**Problem requirements:**
From the material below, work out how many lines contain "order" and answer with the number only.
____
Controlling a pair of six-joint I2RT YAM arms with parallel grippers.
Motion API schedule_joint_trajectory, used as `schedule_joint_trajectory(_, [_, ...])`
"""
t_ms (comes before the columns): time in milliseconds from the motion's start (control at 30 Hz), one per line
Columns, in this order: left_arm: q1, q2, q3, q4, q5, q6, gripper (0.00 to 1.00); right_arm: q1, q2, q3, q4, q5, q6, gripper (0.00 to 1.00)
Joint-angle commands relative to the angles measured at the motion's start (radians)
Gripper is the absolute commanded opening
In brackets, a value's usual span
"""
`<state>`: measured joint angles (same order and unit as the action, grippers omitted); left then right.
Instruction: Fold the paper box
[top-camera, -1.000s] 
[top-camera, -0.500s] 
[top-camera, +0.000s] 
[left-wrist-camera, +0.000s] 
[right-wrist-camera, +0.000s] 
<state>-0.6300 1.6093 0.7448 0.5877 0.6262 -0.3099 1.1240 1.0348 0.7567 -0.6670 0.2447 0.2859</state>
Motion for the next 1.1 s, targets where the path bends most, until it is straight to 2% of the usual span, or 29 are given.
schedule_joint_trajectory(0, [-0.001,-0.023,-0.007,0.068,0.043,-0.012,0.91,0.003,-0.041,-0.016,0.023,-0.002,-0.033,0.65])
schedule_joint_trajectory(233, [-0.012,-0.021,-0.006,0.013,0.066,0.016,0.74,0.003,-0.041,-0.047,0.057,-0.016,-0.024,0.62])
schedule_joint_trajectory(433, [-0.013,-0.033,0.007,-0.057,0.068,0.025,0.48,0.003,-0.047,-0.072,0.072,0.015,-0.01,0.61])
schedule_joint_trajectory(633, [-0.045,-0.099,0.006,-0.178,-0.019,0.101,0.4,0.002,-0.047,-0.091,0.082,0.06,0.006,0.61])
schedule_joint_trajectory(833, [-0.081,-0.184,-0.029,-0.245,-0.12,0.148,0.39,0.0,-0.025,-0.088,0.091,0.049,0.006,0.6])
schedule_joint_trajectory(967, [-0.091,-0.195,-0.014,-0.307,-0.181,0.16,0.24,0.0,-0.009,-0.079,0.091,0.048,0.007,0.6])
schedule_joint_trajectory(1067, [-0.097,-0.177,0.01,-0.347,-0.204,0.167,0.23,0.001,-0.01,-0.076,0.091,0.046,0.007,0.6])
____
**Solution to this task:**
2